### Problem
Some of the lines below need repeating. Reproduce exactly those between the lines holding "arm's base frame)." and "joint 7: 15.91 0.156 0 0", inclusive.

### Exercise data
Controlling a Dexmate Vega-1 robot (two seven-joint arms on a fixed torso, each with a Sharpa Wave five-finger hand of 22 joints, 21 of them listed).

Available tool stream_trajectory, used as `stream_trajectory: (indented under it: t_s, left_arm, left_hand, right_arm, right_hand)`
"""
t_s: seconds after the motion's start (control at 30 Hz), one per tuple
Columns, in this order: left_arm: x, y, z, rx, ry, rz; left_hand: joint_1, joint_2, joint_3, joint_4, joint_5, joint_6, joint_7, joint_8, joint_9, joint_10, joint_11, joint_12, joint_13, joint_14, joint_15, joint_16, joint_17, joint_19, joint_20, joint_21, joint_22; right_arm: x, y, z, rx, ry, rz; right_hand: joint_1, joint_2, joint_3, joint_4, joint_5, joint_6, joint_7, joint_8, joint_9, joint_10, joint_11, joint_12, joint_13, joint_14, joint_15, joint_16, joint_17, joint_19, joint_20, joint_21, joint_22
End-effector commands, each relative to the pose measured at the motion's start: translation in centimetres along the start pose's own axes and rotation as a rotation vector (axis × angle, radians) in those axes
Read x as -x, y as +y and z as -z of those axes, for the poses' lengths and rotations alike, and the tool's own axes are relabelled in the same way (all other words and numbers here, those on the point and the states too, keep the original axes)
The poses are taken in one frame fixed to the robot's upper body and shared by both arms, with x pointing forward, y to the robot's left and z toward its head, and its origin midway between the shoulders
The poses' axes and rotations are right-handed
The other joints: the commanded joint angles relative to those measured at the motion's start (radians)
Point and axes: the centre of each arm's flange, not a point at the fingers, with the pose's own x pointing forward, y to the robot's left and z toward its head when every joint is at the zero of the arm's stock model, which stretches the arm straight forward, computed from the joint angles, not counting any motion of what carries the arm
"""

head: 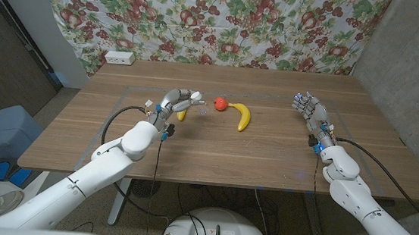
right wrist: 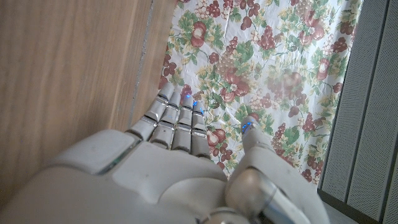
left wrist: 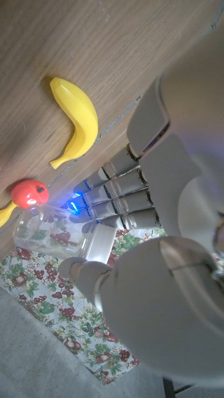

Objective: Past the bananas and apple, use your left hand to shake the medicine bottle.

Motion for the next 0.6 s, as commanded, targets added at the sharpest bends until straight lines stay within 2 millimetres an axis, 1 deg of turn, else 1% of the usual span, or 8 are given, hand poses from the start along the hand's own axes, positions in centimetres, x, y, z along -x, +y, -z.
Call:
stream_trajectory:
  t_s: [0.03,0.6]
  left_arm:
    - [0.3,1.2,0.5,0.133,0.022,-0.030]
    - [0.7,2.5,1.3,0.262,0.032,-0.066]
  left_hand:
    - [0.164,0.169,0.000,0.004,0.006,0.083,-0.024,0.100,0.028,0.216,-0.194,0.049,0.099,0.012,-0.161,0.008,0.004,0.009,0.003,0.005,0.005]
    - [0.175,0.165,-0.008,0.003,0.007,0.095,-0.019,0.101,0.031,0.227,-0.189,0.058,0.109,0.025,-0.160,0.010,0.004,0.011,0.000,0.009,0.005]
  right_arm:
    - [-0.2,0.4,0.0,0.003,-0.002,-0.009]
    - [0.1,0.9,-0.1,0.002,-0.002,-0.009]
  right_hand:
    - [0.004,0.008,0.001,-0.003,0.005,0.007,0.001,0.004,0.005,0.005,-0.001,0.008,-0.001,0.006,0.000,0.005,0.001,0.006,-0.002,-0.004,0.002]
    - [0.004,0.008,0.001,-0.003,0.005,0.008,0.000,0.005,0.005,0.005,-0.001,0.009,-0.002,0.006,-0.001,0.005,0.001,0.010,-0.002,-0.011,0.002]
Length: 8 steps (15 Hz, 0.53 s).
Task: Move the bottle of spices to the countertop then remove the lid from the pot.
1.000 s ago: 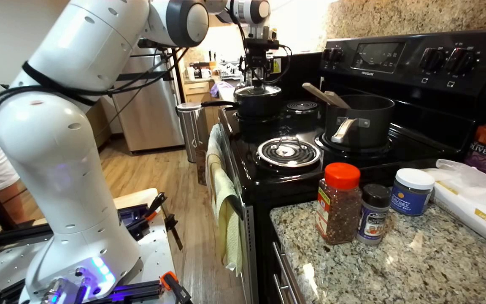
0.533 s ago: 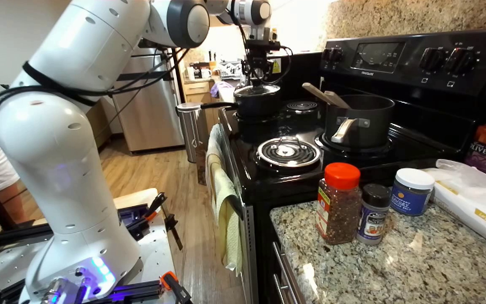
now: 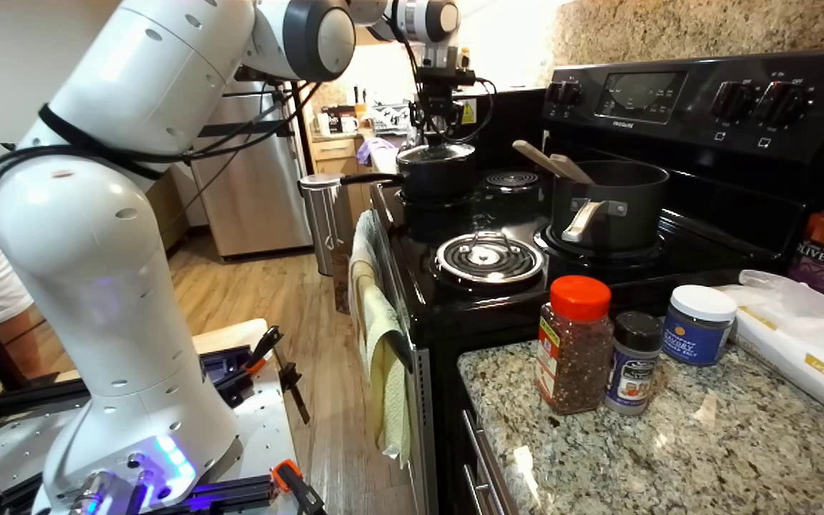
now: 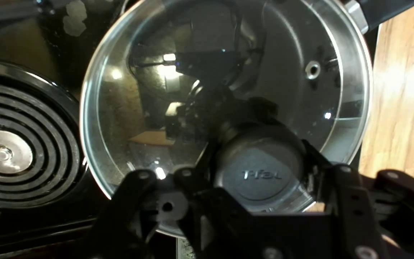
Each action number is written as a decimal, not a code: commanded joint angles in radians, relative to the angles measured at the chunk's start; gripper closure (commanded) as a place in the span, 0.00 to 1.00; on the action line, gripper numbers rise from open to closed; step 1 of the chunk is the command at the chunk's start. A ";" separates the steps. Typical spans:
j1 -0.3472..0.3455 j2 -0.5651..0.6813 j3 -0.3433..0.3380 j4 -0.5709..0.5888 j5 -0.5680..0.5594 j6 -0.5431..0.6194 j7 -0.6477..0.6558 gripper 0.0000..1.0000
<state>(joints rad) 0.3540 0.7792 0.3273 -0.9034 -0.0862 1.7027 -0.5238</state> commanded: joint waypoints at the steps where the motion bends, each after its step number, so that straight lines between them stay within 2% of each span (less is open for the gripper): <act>1: 0.007 0.001 0.000 0.046 -0.017 -0.051 -0.038 0.69; 4: 0.012 0.007 -0.003 0.097 -0.018 -0.111 -0.049 0.69; 5: 0.028 0.015 -0.027 0.136 -0.001 -0.142 -0.060 0.69; 8: 0.037 0.022 -0.039 0.210 0.006 -0.204 -0.078 0.69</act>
<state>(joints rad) 0.3690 0.7819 0.3067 -0.8107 -0.0897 1.5877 -0.5623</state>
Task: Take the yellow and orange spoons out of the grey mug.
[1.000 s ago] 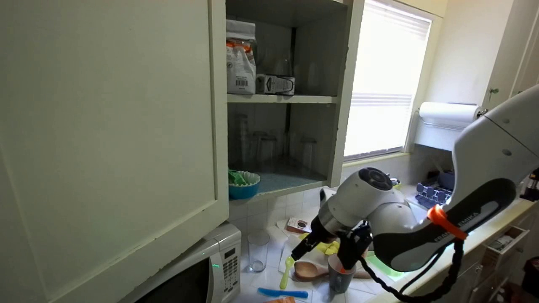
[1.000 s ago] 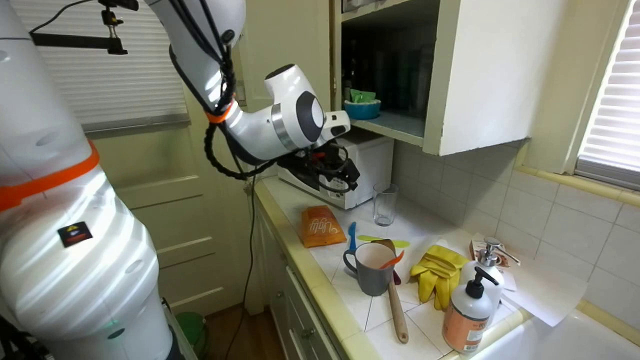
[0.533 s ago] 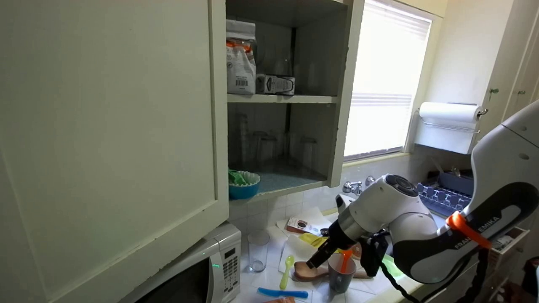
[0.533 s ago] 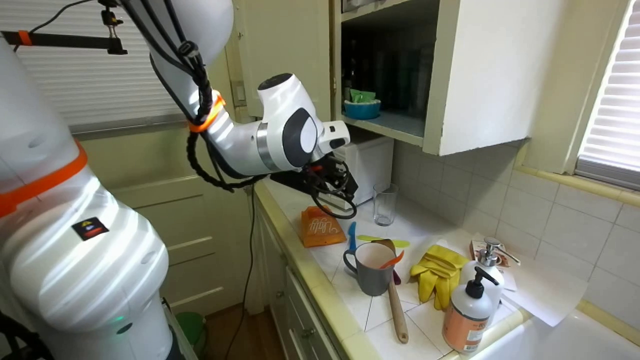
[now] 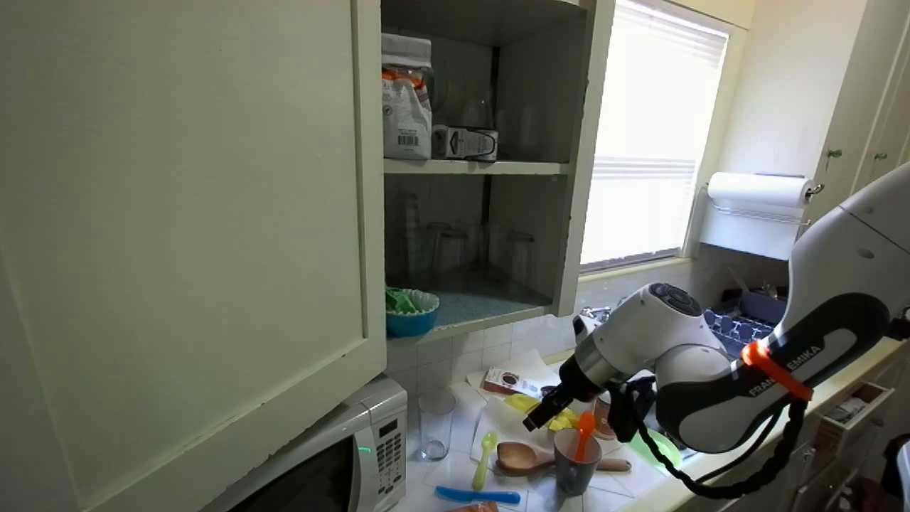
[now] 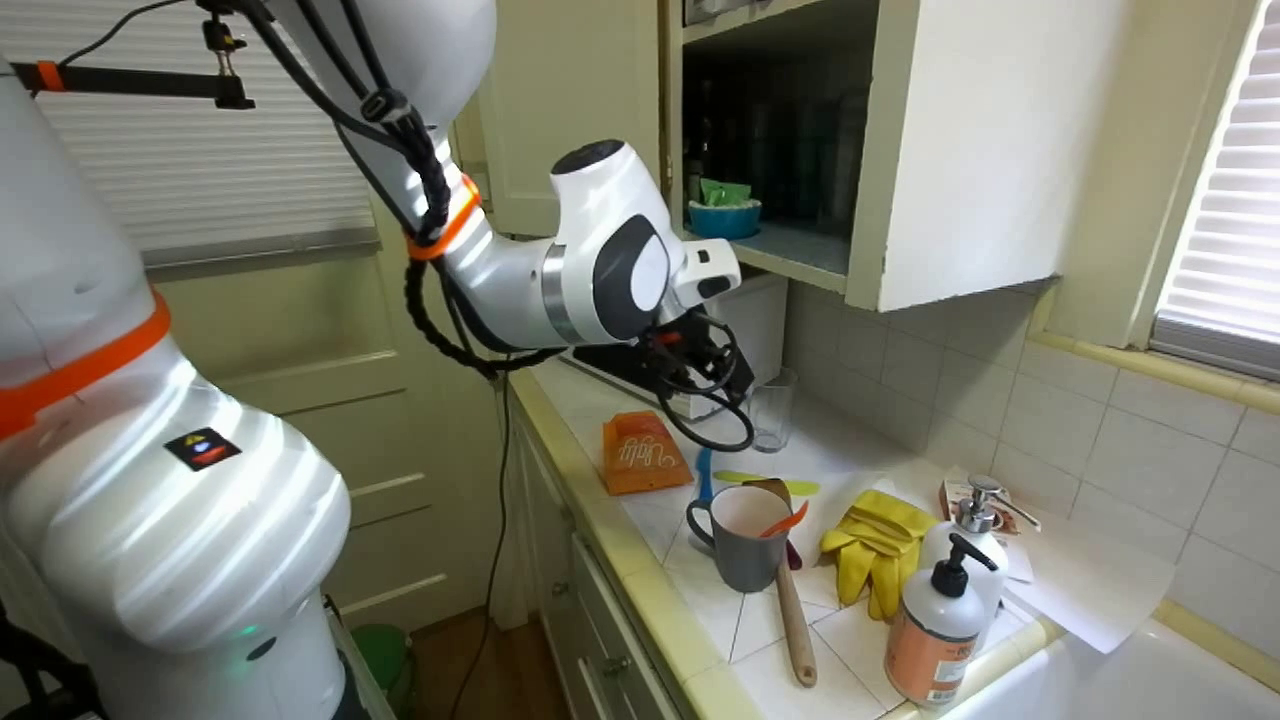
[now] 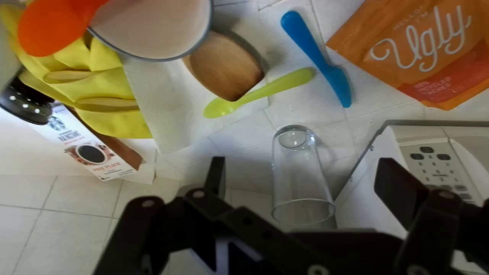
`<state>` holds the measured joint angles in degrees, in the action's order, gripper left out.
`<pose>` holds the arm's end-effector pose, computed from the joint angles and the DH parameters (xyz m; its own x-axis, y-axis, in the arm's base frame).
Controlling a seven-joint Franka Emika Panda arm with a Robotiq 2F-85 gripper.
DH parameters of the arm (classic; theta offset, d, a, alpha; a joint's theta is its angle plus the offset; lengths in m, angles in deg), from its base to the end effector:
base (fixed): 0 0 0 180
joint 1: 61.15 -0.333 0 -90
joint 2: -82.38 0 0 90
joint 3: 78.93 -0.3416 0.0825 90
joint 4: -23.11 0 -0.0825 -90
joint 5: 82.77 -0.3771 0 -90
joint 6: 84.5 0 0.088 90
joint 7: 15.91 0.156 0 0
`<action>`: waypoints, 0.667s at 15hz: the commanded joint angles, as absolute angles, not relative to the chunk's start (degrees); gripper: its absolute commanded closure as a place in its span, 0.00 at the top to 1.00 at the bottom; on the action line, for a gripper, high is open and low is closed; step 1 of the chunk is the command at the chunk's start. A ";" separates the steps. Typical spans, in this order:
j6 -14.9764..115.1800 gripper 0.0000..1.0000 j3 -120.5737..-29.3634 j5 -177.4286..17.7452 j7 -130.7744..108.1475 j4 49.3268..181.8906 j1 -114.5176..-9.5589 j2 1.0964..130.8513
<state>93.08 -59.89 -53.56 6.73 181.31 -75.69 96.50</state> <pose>0.4376 0.0092 0.3373 0.8368 0.0129 0.5474 0.0153 -0.9999 0.0001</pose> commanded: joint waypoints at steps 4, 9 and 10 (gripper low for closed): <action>80.51 1.00 -38.07 -58.82 -4.92 180.28 -88.57 104.70; 67.90 1.00 -31.26 -57.48 -14.22 181.72 -85.90 112.77; 66.57 1.00 -30.41 -56.85 -14.89 181.51 -85.11 113.32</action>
<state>71.75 -33.43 -56.87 -10.32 180.13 -86.18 108.22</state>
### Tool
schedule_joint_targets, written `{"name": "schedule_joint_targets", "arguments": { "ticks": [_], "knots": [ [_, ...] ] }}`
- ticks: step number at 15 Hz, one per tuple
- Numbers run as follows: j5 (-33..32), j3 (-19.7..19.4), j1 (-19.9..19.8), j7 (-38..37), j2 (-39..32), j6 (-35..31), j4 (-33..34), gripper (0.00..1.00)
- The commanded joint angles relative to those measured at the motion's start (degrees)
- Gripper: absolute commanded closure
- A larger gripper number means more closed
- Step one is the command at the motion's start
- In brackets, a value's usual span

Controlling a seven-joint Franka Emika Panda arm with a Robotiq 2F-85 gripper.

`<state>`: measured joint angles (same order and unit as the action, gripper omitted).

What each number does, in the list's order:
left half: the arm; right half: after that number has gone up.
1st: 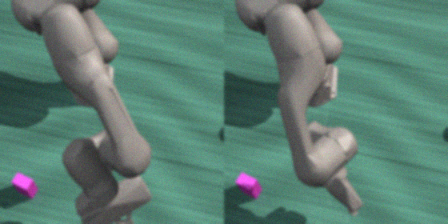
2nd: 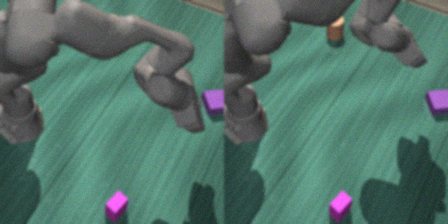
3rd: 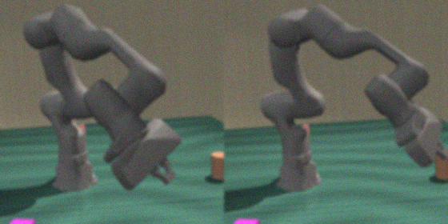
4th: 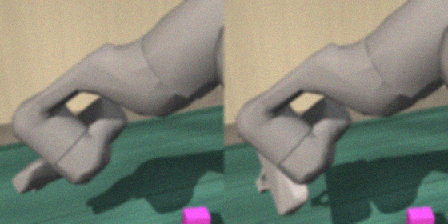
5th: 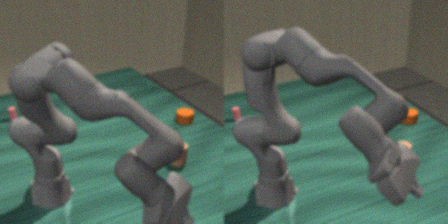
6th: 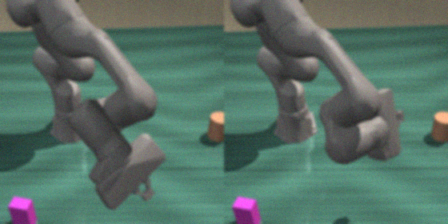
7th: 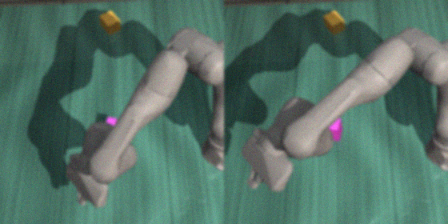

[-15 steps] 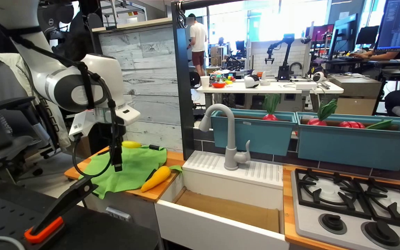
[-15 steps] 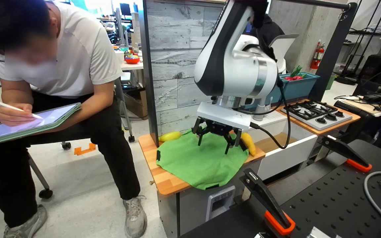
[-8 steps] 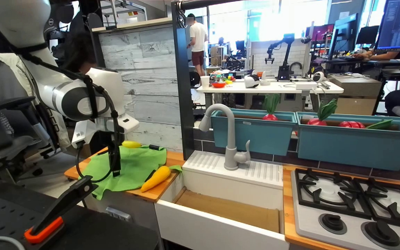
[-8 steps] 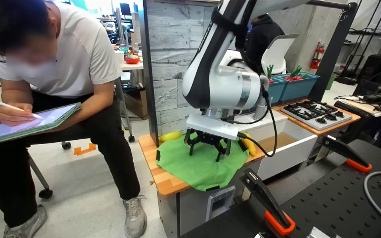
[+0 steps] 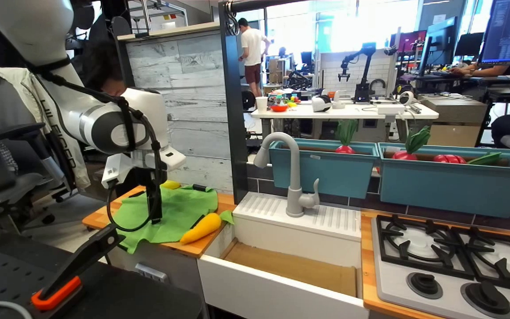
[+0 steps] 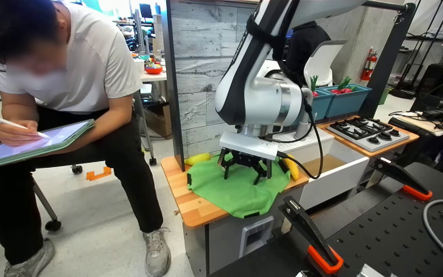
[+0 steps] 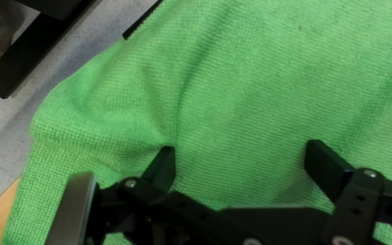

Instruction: Move the green towel to the right

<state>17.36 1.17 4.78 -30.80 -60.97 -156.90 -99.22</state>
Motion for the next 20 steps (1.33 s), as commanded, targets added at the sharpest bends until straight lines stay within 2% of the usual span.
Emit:
{"name": "schedule_joint_targets", "arguments": {
  "ticks": [1, 12, 20],
  "knots": [
    [0.87, -2.41, 0.61, -0.72, -1.78, 1.4, 2.14, 0.0],
    [0.71, -6.6, -1.46, -0.89, -0.9, 0.81, 0.38, 0.0],
    [0.86, -7.65, -3.31, -1.38, -0.18, 0.71, 0.16, 0.0]
  ]
}}
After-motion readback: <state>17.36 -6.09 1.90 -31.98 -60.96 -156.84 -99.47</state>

### Response area
`<pose>` holds the arm's end-effector pose, computed from the joint angles and the DH parameters (xyz m; its own x-axis, y-axis, in the arm's base frame).
Controlling a seven-joint Franka Emika Panda arm with a Robotiq 2F-85 gripper.
DH parameters of the arm (classic; theta offset, d, a, alpha; a joint's theta is its angle plus the offset; lengths in m, angles in deg), from its base to the end effector:
base (fixed): 0 0 0 180
joint 1: 61.15 -0.333 0 -90
joint 2: -82.38 0 0 90
joint 3: 78.93 -0.3416 0.0825 90
joint 4: -23.11 0 -0.0825 -90
joint 5: 82.77 -0.3771 0 -90
joint 6: 84.5 0 0.088 90
joint 7: 15.91 0.156 0 0

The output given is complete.